La guerre des conflits armés du XXe siècle a vécu. De nouvelles formes de conflictualité amènent des transformations profondes notamment dans des champs immatériels moins régulés. D’où le besoin d’une réflexion stratégique renouvelée privilégiant des approches différenciées s’inscrivant dans la durée et portant sur la souveraineté de demain.
La guerre, mutation et avatar : « La guerre est finie, vive la guerre ! »
Warfare, Change and Appearance: War is Over—Long Live War!
The armed conflict warfare of the twentieth century has had its day. New forms of conflict are bringing with them profound changes, particularly in less regulated, less tangible areas. Hence a need for renewed strategic reflection that favours diverse approaches over the long term and which takes into consideration future sovereignty.
La guerre, celle des conflits armés pratiquée jusqu’à la moitié du XXe siècle, devenue illégale en 1945, fut rendue ingagnable quand l’arme nucléaire fut couplée à la dissuasion stratégique. Cette guerre-là par nature interétatique et d’essence militaire est finie ou presque. Alors elle a logiquement muté. Une autre forme de conflits tout aussi radicaux a pris sa place avec de nouveaux acteurs, infra ou supra étatiques, éphémères et artisanaux, de nouveaux champs d’affrontements largement diversifiés, avec des tactiques démultipliées, des instruments de combat plus variés aussi. Et les militaires réguliers n’en sont plus les opérateurs principaux. Mais les aspects les plus fondamentaux de la guerre et de la stratégie militaire, ses buts et ses ruses, ses dynamiques et ses enjeux ont survécu à ce nouvel avatar. Cette crise de la guerre impacte fortement notre système de sécurité.
Pourquoi revenir une nouvelle fois sur la nature de la guerre ?
Tout n’a-t-il pas été dit, et bien dit, depuis la fin de la guerre froide, il y a trente ans ? La RDN a rendu compte en continu des débats qui la concernaient dès sa création, en 1939. Le précédent numéro de notre revue rendait justement hommage à notre maître Pierre Hassner qui sut si bien en examiner les évolutions modernes. C’est que la guerre est une activité humaine cruciale qui a structuré l’histoire du monde, une activité hissée au niveau de l’art par de grands capitaines et dont sa philosophie s’épanouit jusqu’en métaphysique. La guerre a fasciné par sa dualité, à la fois sauvage et débridée (en latin, guerra), ordonnée et rationnelle (bellum). Le métier militaire l’envisage avec bravoure et efficacité. L’activité politique en fait une violence légitime mobilisable en dernier recours. Pour beaucoup, elle est un invariant de la société, le terme normal des compétitions et des passions humaines. Est-ce toujours vrai ? Où en sont rendus l’intelligence et le sang-froid stratégiques (1) aujourd’hui, début 2020 ?

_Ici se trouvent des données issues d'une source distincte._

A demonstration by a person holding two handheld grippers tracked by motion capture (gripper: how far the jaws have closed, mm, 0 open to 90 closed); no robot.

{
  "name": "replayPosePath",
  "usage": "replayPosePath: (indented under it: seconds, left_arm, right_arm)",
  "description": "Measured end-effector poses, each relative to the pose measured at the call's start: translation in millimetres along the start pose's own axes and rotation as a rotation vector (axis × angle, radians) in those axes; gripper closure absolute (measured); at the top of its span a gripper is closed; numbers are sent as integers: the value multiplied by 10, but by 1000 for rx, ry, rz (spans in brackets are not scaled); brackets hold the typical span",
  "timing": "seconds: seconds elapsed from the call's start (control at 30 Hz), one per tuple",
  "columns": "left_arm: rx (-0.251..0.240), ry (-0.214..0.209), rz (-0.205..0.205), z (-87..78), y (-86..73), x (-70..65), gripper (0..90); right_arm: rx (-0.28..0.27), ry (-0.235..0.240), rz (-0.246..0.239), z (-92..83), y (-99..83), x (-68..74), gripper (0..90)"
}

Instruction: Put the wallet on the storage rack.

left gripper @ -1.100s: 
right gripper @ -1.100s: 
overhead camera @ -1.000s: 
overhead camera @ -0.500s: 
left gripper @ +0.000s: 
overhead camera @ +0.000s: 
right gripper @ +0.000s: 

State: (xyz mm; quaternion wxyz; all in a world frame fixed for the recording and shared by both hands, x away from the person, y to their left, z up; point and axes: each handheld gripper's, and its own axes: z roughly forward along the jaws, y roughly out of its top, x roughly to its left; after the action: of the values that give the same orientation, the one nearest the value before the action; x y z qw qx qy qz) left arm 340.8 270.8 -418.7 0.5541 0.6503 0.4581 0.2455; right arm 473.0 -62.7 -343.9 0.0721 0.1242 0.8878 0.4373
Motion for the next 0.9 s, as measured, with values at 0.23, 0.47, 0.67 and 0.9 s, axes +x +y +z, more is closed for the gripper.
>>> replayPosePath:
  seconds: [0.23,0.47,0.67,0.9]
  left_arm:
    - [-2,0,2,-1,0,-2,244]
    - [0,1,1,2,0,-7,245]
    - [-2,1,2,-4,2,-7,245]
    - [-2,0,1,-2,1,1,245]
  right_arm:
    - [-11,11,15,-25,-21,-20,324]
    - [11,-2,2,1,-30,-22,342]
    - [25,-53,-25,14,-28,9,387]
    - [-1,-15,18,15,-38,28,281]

Beaucoup qui exprimaient ces dernières années l’immanence ontologique de la guerre ont, tel Philipulus, annoncé son bel avenir dans la vague de mondialisation actuelle. Sans doute. Le général Poirier, au temps de la Fondation pour les études de défense nationale (FEDN), aimait pourtant rappeler aux jeunes élèves des Écoles de Guerre d’alors qu’il fallait se garder de la « mettre à toutes les sauces » et de la décliner sous toutes les formes que pouvaient prendre les compétitions de volonté, les antagonismes et les rivalités, passionnelles ou culturelles, les convoitises et les chocs d’intérêts collectifs qui débouchaient sur des affrontements larvés ou ouverts au sein des sociétés ou entre elles. Il leur recommandait de réserver ce vocable d’abord aux conflits armés conventionnels et il avait de nos arguments pour cela.